Exercise goal:
Repeat the lines from the one containing "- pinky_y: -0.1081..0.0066" through the end of the listing exactly, both ends included. Do not carry over any pictures.

Exercise data:
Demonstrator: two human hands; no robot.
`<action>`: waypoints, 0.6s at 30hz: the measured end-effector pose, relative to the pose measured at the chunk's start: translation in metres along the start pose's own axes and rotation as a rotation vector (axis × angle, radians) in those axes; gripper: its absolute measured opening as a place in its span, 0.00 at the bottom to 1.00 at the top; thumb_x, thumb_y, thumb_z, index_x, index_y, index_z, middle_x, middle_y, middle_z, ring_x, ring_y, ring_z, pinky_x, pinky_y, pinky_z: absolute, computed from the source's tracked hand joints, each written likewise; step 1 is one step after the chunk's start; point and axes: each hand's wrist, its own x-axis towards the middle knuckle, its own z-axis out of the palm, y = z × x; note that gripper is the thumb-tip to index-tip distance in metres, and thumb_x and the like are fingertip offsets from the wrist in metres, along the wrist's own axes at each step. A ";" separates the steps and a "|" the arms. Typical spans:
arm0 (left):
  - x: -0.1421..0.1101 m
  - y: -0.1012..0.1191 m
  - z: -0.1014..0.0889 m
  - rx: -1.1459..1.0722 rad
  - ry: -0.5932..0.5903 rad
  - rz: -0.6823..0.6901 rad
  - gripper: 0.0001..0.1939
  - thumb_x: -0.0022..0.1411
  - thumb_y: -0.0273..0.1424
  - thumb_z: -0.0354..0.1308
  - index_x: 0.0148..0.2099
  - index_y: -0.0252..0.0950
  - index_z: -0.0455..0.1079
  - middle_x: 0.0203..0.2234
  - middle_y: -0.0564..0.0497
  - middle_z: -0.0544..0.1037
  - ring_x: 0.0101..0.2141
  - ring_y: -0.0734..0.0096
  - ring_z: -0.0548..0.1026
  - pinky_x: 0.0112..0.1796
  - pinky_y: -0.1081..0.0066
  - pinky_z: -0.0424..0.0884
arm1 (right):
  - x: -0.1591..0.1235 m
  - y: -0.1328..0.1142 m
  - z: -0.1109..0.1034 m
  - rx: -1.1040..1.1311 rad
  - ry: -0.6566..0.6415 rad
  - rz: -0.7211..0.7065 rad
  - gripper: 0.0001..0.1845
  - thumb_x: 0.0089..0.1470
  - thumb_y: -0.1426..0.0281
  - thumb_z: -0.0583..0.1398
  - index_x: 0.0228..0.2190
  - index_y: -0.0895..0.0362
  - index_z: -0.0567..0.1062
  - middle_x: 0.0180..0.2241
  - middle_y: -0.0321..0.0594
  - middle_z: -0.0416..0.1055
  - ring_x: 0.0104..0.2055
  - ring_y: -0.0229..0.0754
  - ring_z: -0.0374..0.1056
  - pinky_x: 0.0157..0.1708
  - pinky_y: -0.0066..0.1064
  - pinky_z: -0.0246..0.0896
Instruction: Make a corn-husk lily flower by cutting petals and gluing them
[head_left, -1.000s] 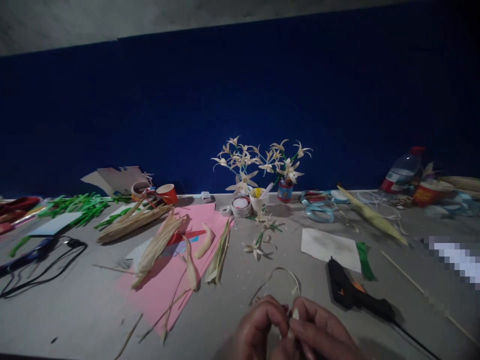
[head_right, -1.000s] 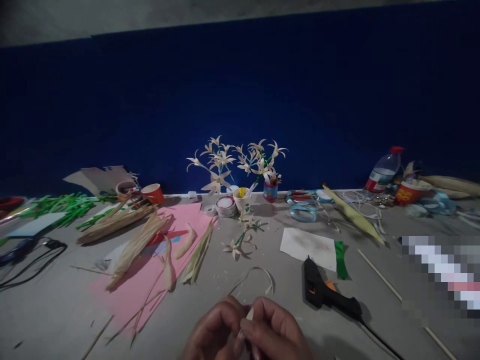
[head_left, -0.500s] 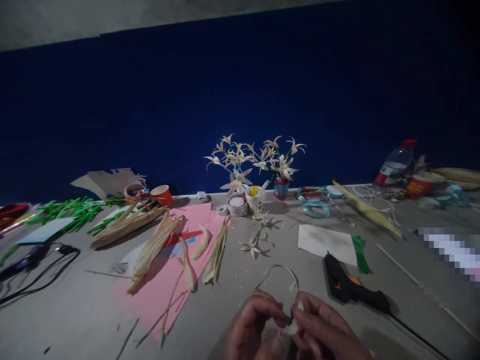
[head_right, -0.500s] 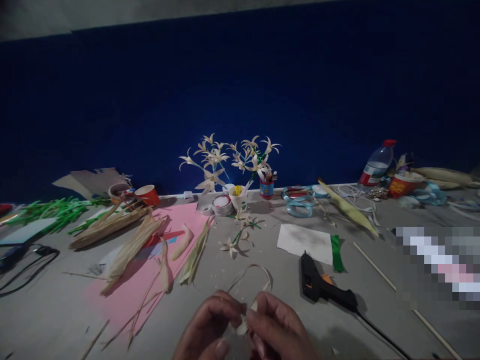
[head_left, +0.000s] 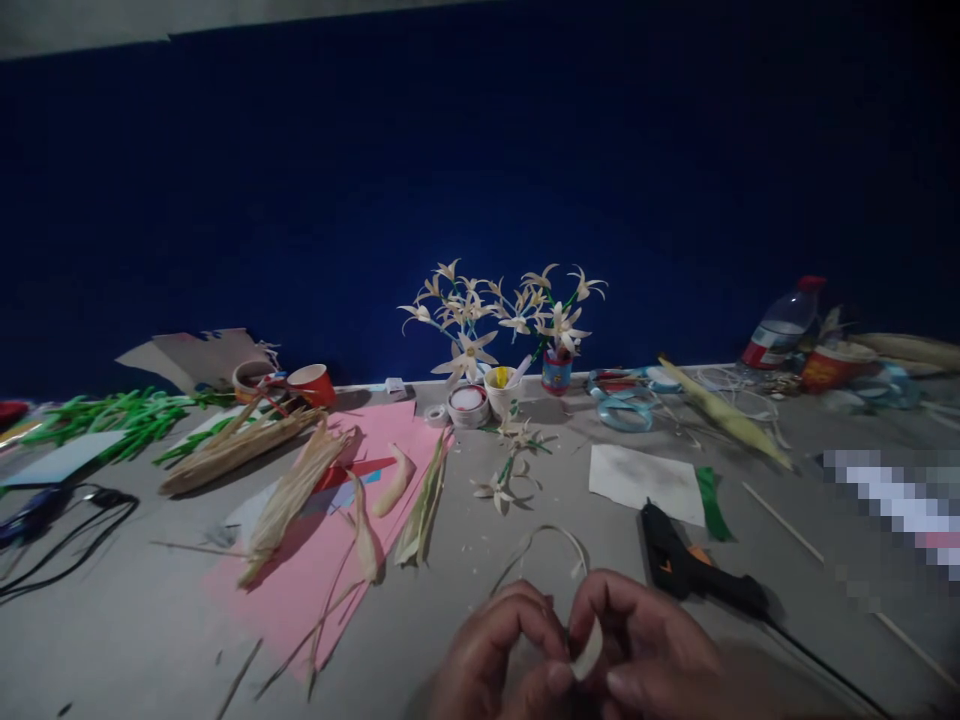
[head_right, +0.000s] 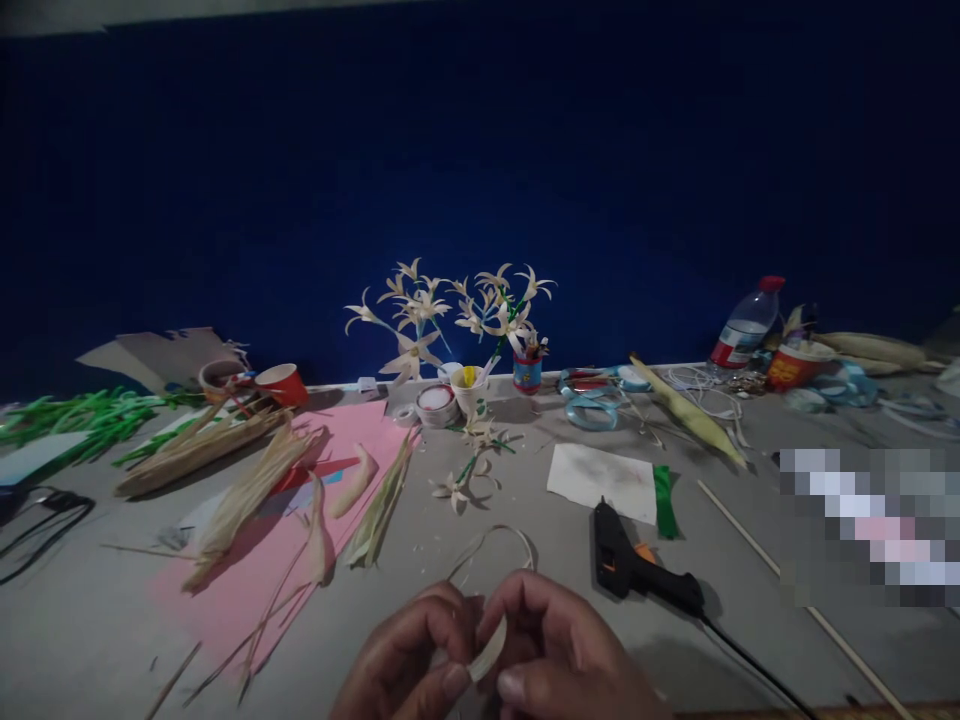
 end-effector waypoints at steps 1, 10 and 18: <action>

Result of the exercise:
  - pinky_y: -0.1081..0.0066
  - pinky_z: -0.0424..0.0884
arm1 (right):
  - x: -0.1591..0.1235 m
  - y: -0.1328..0.1142 m
  - z: -0.1109..0.1034 m
  - rx: -1.1040..1.1311 rad
  - ry: -0.6566..0.6415 rad
  - rz: -0.7211..0.7065 rad
  - gripper: 0.0001..0.1845
  - thumb_x: 0.0089..0.1470
  - thumb_y: -0.1426..0.0281
  - thumb_z: -0.0583..0.1398
  - index_x: 0.0228..0.2190
  - index_y: -0.0895..0.0362
  - index_z: -0.0567..0.1062
  - middle_x: 0.0180..0.2241
  - middle_y: -0.0321..0.0594
  - middle_z: -0.0416..0.1055
  - ring_x: 0.0104..0.2055
  - ring_y: -0.0229..0.0754
  - ring_z: -0.0374..0.1056
  - pinky_x: 0.0157..0.1708
  - pinky_y: -0.0066..0.1064
  - pinky_z: -0.0246..0.0896
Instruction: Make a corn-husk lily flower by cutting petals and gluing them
[head_left, -1.000s] 
[head_right, -1.000s] 
[head_left, -0.500s] 
[head_right, -0.500s] 
[head_left, +0.000s] 
[head_right, +0.000s] 
 end-effector waypoints at steps 1, 10 and 18: <action>

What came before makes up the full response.